## [WORK TASK]
Your answer should be the lines from the start of the records through the line with "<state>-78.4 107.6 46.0", copied word for word.

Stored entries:
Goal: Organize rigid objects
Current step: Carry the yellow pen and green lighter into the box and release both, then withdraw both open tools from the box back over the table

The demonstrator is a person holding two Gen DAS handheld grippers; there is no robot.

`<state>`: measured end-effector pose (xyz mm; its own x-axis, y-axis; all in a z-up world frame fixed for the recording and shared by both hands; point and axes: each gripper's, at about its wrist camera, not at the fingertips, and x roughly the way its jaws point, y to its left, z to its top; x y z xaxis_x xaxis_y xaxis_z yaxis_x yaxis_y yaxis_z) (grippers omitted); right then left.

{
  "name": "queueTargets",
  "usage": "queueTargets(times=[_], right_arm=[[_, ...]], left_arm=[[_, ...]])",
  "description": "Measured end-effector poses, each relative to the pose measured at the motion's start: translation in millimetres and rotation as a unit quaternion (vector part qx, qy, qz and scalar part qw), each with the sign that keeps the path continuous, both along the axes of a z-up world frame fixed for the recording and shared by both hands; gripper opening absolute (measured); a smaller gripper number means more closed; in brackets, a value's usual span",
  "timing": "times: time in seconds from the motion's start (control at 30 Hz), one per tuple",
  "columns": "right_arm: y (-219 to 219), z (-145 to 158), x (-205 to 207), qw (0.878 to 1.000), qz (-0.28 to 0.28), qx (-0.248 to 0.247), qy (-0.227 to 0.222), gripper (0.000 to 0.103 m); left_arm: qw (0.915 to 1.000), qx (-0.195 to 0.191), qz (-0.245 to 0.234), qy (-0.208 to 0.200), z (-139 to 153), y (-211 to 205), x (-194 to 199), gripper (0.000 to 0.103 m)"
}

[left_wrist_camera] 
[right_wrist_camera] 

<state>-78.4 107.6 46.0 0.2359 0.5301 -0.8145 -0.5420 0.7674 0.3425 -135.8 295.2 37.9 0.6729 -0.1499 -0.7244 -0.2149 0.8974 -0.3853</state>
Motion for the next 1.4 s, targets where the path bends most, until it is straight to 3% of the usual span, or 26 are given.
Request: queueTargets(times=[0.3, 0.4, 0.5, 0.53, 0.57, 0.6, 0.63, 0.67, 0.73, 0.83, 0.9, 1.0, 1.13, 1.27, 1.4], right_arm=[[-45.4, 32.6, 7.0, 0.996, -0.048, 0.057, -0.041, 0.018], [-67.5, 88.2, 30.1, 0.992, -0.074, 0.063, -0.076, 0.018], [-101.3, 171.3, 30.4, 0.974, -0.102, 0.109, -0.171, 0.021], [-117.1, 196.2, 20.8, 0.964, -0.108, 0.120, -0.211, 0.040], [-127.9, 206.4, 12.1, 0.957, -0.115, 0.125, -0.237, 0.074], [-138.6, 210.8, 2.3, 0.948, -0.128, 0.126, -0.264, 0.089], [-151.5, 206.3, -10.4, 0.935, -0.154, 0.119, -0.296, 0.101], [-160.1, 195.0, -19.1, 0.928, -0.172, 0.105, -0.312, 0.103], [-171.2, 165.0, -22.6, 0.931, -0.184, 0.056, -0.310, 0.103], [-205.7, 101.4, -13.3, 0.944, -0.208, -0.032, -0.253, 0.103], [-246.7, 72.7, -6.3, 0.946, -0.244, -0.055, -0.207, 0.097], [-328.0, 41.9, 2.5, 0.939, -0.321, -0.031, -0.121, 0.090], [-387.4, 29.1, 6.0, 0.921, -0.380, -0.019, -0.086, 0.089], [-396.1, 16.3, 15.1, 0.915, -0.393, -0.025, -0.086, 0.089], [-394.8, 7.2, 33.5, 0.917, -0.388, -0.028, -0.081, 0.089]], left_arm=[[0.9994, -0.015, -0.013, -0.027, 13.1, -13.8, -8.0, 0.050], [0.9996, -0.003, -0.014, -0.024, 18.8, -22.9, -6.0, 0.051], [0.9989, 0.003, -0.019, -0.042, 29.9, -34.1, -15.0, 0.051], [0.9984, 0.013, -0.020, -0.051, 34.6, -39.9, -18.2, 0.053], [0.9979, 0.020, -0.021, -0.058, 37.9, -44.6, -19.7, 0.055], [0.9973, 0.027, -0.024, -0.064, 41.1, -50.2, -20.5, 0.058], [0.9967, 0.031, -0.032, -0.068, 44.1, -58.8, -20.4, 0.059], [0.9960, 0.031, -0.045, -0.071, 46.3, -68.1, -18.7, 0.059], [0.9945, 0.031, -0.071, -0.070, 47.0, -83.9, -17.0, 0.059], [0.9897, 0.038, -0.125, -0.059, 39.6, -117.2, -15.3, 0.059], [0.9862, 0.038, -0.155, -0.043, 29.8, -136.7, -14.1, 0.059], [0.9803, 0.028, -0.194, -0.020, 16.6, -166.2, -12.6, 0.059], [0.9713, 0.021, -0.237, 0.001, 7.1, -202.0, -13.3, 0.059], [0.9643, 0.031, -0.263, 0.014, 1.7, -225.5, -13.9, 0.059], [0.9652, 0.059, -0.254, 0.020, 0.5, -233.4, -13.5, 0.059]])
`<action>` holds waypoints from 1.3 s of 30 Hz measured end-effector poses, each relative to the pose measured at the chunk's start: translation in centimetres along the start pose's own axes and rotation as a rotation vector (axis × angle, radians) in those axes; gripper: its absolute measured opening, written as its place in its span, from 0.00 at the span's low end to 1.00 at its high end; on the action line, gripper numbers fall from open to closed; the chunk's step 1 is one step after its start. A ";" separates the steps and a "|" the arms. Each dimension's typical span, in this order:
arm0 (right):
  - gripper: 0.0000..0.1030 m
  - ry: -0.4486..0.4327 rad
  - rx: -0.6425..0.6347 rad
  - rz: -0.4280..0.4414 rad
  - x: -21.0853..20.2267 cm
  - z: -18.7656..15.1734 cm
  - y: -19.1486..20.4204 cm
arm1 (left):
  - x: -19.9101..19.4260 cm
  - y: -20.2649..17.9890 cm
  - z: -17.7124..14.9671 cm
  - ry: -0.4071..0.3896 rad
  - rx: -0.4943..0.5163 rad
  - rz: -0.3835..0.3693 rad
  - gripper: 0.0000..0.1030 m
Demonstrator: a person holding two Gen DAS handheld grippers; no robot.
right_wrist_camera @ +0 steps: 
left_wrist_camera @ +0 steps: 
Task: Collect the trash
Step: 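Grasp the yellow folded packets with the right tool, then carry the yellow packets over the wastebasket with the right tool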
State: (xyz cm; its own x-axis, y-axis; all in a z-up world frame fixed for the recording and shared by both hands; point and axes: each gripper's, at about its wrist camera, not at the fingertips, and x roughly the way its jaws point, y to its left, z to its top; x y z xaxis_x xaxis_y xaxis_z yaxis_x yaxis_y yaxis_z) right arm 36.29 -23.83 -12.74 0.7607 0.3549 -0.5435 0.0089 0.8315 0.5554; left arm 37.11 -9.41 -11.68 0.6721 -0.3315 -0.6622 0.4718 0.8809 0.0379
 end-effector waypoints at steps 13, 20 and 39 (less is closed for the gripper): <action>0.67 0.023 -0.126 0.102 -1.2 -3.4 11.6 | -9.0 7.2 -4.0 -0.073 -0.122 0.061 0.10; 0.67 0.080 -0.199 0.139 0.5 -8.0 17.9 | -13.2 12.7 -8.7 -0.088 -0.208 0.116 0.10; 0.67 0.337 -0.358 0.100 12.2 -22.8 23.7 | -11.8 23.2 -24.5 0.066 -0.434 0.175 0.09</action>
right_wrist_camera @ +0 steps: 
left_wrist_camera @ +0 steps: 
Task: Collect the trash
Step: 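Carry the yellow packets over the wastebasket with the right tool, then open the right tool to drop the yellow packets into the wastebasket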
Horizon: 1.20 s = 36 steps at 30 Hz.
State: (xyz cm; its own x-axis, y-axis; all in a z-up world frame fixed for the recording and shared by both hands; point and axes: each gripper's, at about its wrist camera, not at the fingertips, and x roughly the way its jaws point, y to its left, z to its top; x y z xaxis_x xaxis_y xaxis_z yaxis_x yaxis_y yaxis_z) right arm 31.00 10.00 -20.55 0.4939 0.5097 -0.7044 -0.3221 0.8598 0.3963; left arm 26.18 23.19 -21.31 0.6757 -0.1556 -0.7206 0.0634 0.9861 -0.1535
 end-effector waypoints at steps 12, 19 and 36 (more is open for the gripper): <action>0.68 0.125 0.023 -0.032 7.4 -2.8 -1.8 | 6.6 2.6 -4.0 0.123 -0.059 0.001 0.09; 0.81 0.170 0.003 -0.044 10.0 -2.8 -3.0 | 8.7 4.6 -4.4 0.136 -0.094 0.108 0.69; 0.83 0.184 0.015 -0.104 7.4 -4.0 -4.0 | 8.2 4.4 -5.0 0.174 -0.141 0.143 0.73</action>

## [RESPONSE FOR THIS EXERCISE]
Goal: Organize rigid objects
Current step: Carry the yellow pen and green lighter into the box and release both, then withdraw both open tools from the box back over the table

The demonstrator is a person holding two Gen DAS handheld grippers; there is no robot.

`<state>`: measured end-effector pose (xyz mm; its own x-axis, y-axis; all in a z-up world frame fixed for the recording and shared by both hands; point and axes: each gripper's, at about its wrist camera, not at the fingertips, and x roughly the way its jaws point, y to its left, z to its top; x y z xaxis_x xaxis_y xaxis_z yaxis_x yaxis_y yaxis_z) (grippers omitted); right then left.

{
  "name": "queueTargets",
  "usage": "queueTargets(times=[_], right_arm=[[_, ...]], left_arm=[[_, ...]])",
  "description": "Measured end-effector poses, each relative to the pose measured at the motion's start: translation in millimetres and rotation as a unit quaternion (vector part qx, qy, qz and scalar part qw), each with the sign that keeps the path continuous, both along the axes of a z-up world frame fixed for the recording and shared by both hands; gripper opening absolute (measured); a smaller gripper number means more closed; in brackets, a value's usual span",
  "timing": "times: time in seconds from the motion's start (control at 30 Hz), one per tuple",
  "columns": "right_arm: y (-219 to 219), z (-145 to 158), x (-205 to 207), qw (0.878 to 1.000), qz (-0.28 to 0.28), qx (-0.248 to 0.247), qy (-0.227 to 0.222), gripper (0.000 to 0.103 m); left_arm: qw (0.915 to 1.000), qx (-0.195 to 0.191), qz (-0.245 to 0.234), qy (-0.208 to 0.200), z (-139 to 153), y (-211 to 205), x (-194 to 199), gripper (0.000 to 0.103 m)"
}

[left_wrist_camera] 
[right_wrist_camera] 

<state>-78.4 107.6 46.0 0.2359 0.5301 -0.8145 -0.5420 0.7674 0.3425 -135.8 295.2 37.9 0.6729 -0.1499 -0.7244 -0.2149 0.8974 -0.3853</state>

The answer requires no additions.